Cochliobolus victoriae is a necrotrophic fungus that produces a host-selective toxin called victorin. Victorin is considered to be host selective because it has been known to affect only certain allohexaploid oat cultivars containing the dominant Vb gene. Oat cultivars containing Vb are also the only genotypes susceptible to C. victoriae. Assays were developed to screen the “nonhost” plant of C. victoriae, Arabidopsis thaliana, for victorin sensitivity.

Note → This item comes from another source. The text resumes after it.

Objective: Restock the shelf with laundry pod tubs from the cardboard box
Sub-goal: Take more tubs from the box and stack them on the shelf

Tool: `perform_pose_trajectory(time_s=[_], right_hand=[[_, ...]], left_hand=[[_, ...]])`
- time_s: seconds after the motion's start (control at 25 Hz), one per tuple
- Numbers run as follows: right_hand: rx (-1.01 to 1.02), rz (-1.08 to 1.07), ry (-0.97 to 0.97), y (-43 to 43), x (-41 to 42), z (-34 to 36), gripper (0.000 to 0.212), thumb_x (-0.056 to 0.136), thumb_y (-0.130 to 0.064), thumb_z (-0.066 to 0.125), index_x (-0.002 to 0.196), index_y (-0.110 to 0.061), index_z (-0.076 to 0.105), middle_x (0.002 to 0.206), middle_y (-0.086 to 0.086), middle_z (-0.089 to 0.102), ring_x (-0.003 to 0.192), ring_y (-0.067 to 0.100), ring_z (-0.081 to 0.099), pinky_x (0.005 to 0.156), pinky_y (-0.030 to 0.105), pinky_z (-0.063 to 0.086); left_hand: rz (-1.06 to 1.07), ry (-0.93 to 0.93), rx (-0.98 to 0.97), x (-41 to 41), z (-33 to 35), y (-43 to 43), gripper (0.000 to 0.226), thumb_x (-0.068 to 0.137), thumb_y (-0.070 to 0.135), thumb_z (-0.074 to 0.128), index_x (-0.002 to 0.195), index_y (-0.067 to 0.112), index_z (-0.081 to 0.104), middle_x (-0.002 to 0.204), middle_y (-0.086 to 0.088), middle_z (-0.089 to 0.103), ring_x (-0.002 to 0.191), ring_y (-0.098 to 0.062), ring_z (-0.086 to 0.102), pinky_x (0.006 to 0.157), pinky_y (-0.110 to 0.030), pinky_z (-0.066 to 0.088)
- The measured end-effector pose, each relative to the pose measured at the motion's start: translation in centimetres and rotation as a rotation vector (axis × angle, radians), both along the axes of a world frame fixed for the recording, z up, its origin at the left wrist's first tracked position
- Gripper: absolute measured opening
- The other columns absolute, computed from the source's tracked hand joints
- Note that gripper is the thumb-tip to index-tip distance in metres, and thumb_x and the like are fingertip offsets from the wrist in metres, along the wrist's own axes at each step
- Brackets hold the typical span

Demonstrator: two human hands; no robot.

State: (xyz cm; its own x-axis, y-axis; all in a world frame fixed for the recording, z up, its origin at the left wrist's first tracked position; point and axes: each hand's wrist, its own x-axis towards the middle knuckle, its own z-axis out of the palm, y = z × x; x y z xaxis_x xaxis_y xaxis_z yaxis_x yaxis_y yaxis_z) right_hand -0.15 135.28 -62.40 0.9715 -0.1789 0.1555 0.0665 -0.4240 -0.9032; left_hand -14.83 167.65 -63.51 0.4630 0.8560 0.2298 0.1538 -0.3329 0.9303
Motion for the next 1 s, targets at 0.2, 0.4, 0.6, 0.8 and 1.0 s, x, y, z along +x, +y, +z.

Sensitivity to victorin was identified in six of 433 bulk populations of Arabidopsis. In crosses of Col-4 (victorin-insensitive) × victorin-sensitive Arabidopsis ecotypes, victorin sensitivity segregated as a single dominant locus, as it does in oats. This Arabidopsis locus was designated LOV, for locus orchestrating victorin effects. Allelism tests indicate that LOV loci are allelic or closely linked in all six victorin-sensitive ecotypes identified. LOV was localized to the north arm of Arabidopsis thaliana chromosome I. The victorin-sensitive Arabidopsis line LOV1 but not the victorin-insensitive line Col-4 was susceptible to C. victoriae infection. Consequently, the LOV gene appears to be a genetically dominant, disease susceptibility gene.


Additional keywords: host-selective toxin.